Ma nell'esplosione sono probabilmente rimasti colpiti anche dei civili che si trovavano a passare sul posto. Al momento dello scoppio, come mostrano le immagini riprese da una telecamera di sicurezza, diversi veicoli procedevano sui due sensi di marcia della carreggiata. L'autobomba è stata fatta saltare in aria mentre il convoglio militare, composto da mezzi apparentemente non blindati, era fermo a un semaforo. Il premier Ahmet Davutoglu ha subito annullato la sua partenza prevista per Bruxelles, dove era atteso a un Vertice Ue sulla crisi migratoria, per partecipare a un summit sulla sicurezza con il presidente Recep Tayyip Erdogan - che a sua volta ha cancellato il suo viaggio di domani in Azerbaigian - e i vertici dell'esercito. Come da tempo accade ad ogni azione terroristica in Turchia, mentre sono in corso le indagini l'autorità radiotelevisiva ha imposto un divieto di trasmissione delle immagini dal luogo dell'esplosione, comprese quelle di morti e feriti.
«Scopriremo chi c'è dietro questo attacco ben pianificato», promette in tarda serata il vicepremier Numan Kurtulmus, spiegando che al momento non è giunta alcuna rivendicazione e annunciando la formazione di una task force di 7 procuratori per l'indagine. Le autorità non si sbilanciano sui possibili autori e parlano solo di «organizzazione terroristica». Poco più di 4 mesi fa, due kamikaze si erano fatti saltare in aria davanti alla stazione ferroviaria di Ankara, mentre una folla si radunava in un corteo per chiedere la pace nel sud-est curdo, provocando 102 morti. Un attacco attribuito dalle autorità turche all'Isis, che però non lo ha rivendicato. Come non ha rivendicato l'azione del kamikaze che il 12 gennaio ha ucciso 11 turisti tedeschi nel centro storico di Sultanahmet a Istanbul, anche quella perpetrata secondo il governo dallo Stato islamico.

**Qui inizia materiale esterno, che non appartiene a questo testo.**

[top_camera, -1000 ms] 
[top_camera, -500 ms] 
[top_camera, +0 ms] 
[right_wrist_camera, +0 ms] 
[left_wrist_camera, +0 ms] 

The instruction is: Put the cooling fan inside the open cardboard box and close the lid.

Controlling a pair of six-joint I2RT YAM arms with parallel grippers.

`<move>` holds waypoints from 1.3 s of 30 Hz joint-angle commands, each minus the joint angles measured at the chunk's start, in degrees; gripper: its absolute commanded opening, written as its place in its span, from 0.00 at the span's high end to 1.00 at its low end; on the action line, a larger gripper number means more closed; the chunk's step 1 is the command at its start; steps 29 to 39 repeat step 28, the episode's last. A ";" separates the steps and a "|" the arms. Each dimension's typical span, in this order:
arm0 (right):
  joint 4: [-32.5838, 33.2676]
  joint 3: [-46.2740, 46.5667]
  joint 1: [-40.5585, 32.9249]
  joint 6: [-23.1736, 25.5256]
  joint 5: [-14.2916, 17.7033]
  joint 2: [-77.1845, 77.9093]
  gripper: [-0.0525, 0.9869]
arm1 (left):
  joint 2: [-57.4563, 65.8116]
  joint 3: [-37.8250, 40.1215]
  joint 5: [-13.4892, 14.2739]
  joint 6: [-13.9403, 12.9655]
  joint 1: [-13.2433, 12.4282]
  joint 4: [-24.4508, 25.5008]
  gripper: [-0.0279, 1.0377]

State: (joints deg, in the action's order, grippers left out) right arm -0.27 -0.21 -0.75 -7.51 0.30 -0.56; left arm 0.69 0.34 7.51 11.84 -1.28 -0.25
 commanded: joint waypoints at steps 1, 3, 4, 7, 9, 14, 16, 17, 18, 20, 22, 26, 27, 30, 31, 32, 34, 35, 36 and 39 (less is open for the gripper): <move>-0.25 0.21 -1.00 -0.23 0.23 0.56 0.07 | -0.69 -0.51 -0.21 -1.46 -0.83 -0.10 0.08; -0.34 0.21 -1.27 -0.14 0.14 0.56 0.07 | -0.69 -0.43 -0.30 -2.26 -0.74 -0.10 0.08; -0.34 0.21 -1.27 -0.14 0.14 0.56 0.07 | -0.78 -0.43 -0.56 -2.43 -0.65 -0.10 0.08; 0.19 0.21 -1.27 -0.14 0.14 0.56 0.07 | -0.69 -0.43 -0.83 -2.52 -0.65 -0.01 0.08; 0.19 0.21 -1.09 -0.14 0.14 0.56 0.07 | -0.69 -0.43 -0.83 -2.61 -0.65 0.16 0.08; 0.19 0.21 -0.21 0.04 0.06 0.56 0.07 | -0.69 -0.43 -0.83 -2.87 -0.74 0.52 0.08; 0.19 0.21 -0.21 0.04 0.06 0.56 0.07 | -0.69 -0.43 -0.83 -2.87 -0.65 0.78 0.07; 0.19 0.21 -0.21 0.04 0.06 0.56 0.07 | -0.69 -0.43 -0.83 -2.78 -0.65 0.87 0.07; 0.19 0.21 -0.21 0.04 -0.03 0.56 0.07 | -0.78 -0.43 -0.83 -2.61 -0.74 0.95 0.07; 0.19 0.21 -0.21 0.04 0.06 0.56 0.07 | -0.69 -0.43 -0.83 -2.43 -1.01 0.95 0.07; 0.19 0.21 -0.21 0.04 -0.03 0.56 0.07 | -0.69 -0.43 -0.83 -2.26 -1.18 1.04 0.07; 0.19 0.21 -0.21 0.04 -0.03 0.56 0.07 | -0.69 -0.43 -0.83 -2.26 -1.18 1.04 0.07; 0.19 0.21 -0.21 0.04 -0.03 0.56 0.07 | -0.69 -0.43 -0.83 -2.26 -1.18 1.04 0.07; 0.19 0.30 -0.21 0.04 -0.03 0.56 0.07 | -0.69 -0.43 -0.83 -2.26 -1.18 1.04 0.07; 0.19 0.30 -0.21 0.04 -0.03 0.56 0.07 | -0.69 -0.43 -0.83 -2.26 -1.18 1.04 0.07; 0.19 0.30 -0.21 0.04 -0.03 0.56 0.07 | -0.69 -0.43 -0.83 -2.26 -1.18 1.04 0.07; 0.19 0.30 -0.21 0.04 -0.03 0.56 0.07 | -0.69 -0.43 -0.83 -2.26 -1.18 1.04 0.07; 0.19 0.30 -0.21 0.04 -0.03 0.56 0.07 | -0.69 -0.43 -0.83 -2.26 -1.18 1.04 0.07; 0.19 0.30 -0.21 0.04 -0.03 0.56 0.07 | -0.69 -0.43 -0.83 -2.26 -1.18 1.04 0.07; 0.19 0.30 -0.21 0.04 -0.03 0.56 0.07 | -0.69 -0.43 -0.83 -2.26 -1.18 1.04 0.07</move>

Gli attacchi contro i militari sono quasi quotidiani nel conflitto in corso nel sud-est del Paese contro il Pkk curdo. L'obiettivo delle forze di sicurezza è anche quello privilegiato da sigle di estrema sinistra responsabili di recenti attentati in Turchia, come il Dhkp-c. Una instabilità resa ancora più allarmante dalle tensioni internazionali che coinvolgono il Paese, specie in Siria. Alla Turchia arriva subito la solidarietà della comunità internazionale. Il ministro degli Esteri Paolo Gentiloni, atteso lunedì proprio ad Ankara, ha espresso le proprie condoglianze al governo turco. L'attacco di oggi solleva ancora una volta forti interrogativi sull'efficacia delle misure di sicurezza e di intelligence. A pochi metri dall'esplosione ha sede il quartier generale delle Forze armate e quello della Marina e dell'Aviazione, poco più distanti ci sono il Parlamento e l'ufficio del primo ministro. Anche per questo, l'autobomba rivela tutta la fragilità della capitale turca e di un Paese sempre più in preda al terrore.